Canadian Music Week (or CMW) is an industry conference and music festival held over ten days in Toronto and Ontario, Canada.

History
Canadian Music Week began in 1981 and has grown to become one of Canada's largest and most influential media and music conferences. It draws top industry professionals to participate in a four-day program of activities.

Designed to stimulate the exchange of market intelligence, increase dialogue and provide networking opportunities, Canadian Music Week continues to present the ideal platform for more than 3,000 national and international delegates.

CMW is the single longest running multi-day Canadian music and media event. It manages to consistently bring together more than 3,000 music industry professionals for the week's events – combining conferences, award shows and one of Canada's biggest "New Music" festivals.

Throughout the duration of the event, performers put on shows at venues ranging from popular bars and halls, to trendy clothing stores and cafes.

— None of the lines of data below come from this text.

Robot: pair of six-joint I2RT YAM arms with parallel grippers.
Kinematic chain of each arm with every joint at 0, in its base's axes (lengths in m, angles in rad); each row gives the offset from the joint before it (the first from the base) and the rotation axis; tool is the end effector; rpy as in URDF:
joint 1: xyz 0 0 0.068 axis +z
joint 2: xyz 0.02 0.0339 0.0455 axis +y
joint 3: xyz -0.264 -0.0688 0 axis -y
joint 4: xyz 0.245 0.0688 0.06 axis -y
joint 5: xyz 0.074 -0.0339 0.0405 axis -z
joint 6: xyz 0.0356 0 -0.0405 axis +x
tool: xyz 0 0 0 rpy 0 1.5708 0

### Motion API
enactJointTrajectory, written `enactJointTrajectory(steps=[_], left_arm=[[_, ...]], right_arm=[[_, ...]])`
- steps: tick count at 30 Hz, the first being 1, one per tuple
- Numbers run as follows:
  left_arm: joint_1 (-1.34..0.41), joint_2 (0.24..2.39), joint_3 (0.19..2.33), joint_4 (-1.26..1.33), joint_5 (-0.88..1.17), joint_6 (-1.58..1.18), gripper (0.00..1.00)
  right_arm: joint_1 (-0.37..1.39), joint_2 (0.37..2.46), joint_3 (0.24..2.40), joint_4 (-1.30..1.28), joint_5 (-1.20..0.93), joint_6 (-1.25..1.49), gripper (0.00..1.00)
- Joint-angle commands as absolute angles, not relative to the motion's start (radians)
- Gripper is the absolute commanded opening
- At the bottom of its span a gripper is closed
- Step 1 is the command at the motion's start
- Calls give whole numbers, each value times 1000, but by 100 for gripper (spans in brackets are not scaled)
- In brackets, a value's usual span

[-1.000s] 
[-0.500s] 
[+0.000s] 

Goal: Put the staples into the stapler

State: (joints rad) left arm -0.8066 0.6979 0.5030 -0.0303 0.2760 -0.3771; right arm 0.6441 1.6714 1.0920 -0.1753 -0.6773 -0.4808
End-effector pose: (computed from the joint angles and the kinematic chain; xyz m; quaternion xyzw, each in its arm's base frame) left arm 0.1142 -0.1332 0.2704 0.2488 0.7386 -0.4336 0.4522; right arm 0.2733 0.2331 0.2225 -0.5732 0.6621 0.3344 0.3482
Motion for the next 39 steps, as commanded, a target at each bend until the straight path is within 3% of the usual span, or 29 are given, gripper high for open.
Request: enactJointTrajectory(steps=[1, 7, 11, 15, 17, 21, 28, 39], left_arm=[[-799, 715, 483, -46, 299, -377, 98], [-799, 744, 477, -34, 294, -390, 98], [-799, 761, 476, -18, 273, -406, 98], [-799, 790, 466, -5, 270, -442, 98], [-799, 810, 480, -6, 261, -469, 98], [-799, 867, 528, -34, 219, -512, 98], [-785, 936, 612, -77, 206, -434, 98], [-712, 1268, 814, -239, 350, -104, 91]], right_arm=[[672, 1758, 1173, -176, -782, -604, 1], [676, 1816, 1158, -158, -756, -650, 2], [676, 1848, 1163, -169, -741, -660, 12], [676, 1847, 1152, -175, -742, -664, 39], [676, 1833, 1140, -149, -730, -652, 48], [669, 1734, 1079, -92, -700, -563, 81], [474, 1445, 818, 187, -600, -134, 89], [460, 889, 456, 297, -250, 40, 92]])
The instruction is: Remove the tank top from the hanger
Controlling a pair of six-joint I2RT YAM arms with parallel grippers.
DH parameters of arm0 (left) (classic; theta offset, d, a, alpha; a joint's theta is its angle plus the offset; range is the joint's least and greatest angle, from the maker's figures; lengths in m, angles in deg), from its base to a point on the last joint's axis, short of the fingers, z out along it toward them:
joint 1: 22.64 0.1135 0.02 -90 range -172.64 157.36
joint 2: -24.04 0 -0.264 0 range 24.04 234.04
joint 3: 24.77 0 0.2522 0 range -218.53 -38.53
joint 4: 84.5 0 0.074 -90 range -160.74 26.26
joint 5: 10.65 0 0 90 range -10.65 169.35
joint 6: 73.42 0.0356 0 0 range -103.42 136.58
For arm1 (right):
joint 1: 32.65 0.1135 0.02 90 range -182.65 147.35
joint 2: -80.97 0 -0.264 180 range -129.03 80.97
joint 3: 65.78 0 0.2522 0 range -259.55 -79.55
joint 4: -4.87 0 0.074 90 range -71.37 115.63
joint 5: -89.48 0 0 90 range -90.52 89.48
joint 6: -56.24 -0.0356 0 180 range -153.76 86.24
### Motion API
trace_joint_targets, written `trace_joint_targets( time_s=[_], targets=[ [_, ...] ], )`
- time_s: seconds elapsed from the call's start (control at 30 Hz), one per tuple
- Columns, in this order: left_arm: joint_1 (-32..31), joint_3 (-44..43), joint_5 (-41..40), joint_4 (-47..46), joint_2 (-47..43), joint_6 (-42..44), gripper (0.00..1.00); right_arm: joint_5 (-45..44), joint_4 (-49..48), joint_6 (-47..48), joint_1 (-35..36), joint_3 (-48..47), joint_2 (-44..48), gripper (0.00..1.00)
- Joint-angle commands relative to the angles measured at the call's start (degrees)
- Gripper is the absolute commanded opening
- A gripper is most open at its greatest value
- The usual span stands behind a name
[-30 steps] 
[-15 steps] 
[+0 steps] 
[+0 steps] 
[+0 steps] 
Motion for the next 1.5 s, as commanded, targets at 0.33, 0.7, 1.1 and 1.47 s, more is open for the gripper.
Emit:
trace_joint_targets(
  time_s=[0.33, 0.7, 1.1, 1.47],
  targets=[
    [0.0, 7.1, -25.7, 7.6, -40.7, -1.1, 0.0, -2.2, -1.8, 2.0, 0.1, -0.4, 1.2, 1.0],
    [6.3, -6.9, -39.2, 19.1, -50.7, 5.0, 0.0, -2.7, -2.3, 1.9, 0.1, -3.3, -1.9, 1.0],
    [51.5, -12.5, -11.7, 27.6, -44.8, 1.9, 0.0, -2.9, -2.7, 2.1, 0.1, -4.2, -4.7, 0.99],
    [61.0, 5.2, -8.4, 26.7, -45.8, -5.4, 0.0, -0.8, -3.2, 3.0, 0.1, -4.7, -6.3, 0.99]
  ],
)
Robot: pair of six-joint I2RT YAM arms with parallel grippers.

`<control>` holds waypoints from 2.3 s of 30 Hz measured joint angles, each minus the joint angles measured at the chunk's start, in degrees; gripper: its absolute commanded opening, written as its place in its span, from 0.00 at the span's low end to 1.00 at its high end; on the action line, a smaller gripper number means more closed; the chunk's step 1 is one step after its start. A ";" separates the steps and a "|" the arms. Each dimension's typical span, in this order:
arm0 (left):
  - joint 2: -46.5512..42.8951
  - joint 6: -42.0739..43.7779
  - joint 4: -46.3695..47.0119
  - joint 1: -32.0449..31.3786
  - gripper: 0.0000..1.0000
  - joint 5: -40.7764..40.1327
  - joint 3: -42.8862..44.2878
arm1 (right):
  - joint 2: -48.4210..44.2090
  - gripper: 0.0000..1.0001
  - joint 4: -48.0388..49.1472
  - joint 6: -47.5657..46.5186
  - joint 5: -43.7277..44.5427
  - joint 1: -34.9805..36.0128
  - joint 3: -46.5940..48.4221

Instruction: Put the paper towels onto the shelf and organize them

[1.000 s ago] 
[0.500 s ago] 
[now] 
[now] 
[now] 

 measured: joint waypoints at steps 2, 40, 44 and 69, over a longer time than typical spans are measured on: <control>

Many emerging new bands use the festival as an opportunity to be spotted by the A&R representatives who are around in greater than average numbers during the festival. In January 2017, Jim Beam along with Canadian Music Week  Canada launched Jim Beam Make History Talent Search.

Notable participants
Notable speakers and performers who have been a part of the event include:
Slash, celebrity interview artist
Gene Simmons, celebrity interview artist
David Foster, celebrity interview record producer
Dennis DeYoung, celebrity interview artist/songwriter
Chuck D, keynote speaker artist/record producer
Stereos, pop-rock band
Alan Parsons, keynote speaker British record producer
Hollowphonic, an ambient, post-rock unit
Seymour Stein, president of Sire records
Trapt, a nu metal rock outfit
Public Enemy, hip hop group
Cassius Khan, Indian classical musician; The Ghazal Tabla Wizard
Wolfmother, rock band
MENEW, indie rock band
The Exies, an indie rock band
Glen Ballard, producer
Don Was, producer
Sturle Dagsland, Norwegian artist
Mark Hudson, producer
Mathew Knowles, keynote speaker – World Music Entertainment C.E.O.
Sir George Martin, producer
Jordan Galland, panel member, director/musician
Gastón Iungman, rock musician and producer;
Bullmoose, indie rock band.

Hall of Fame inductions

Canadian Indies Hall of Fame 
CMW honours important independent and alternative artists with its annual "Canadian Indies Hall of Fame" program. Artists who have been inducted into the Hall of Fame include Parachute Club, The Pursuit of Happiness, Martha and the Muffins, D.O.A. and Rough Trade.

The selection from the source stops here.